I did not for a second doubt anything she’d told me – about the holding tanks, the aliens’ shape and colors, what her body has become. I’ve seen gruesome, otherworldly things, inside and outside peoples’ skins, and have been unable, even when I’ve held them, have felt them, to account for their astounding reality.
When I was still new to my practice, we operated on a woman complaining of severe cramps, an inability to stop bleeding between cycles. We harvested a tumor from her ovary, sent it out for a biopsy. Later, we were called excitedly to the lab where it lay open, dissected: long strands of black hair grew inside and two small, perfect white teeth nested in the flesh.

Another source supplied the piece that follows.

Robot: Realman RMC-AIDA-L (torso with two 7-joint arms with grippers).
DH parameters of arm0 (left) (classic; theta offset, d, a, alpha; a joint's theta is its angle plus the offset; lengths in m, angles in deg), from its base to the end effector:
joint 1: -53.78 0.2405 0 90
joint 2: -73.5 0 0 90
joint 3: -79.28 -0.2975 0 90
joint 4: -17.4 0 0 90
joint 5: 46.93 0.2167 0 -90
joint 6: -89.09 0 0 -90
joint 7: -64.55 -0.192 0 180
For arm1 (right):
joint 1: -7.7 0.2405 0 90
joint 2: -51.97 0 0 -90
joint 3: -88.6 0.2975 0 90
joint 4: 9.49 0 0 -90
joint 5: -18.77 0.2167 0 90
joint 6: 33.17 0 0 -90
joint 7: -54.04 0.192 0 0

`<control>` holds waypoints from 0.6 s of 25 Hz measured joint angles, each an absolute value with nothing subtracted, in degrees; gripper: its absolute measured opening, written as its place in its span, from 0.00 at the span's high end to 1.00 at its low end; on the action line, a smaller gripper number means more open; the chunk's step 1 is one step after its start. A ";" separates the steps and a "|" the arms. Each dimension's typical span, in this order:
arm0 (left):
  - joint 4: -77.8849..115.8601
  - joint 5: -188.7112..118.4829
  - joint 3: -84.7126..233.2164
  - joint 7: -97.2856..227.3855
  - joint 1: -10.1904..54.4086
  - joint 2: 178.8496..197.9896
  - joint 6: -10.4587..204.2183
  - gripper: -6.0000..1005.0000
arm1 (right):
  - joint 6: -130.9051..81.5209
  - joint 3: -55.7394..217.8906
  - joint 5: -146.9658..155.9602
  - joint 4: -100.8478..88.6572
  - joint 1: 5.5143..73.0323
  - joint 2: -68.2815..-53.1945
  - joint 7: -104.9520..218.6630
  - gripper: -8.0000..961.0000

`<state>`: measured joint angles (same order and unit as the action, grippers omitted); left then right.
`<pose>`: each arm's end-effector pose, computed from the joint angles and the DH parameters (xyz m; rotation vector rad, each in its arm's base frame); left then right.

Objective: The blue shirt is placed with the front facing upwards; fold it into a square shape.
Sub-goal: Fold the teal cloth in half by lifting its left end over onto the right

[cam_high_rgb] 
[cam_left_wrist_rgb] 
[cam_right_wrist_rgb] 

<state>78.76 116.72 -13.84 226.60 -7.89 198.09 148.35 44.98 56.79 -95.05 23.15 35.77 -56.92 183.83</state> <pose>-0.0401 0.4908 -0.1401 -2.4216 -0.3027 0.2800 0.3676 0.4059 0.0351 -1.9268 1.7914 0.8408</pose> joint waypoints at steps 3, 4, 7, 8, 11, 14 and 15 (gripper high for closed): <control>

The woman, when we told her, asked to see it herself. When we showed her she vomited so immediately into a wastebasket, and with such an exact calculation of distances and height, that I could only conclude she’d noticed the receptacle along the wall when she’d first arrived. Then, wiping her mouth on the back of her hand, she asked if there was any way she could take the body home with her. Was there any way at all to preserve it.
This is likely the closest I’ll come to giving birth to something, she told us, bending so her face was only inches from the opened lump. She said, quietly: It did come from me. It should be mine to keep.
I remember leaving the lab, walking the quiet hall, catching glimpses of a day alive beyond the windows. The sky was dark blue. The hillside nearby had grown its grass green and long by then, stalks curling in wind gusts. At one of the windows I stopped to look out: stuck to the glass, irritating my sight, was a round, black beetle. It was then I recalled a mole on the young woman’s hip. I’d brushed against the growth with the edge of my hand, my pinky finger, able to feel it just barely through my glove’s skin as we began. This happened before the first incision. I brushed against it a second time only after the young woman had received a last black stitch. The skin around the mole had been goose pimpled throughout the entirety of the procedure, and by the time we finished the dark spot reached taller than I’d remembered, wider than a quarter dollar, and stiff. I wanted to peel it up with a fingernail like some anise flavored candy, dropped from spoon to sheet to cool. Put the treasure in my mouth, melt it, its sweet trickle slow and dark and down my throat.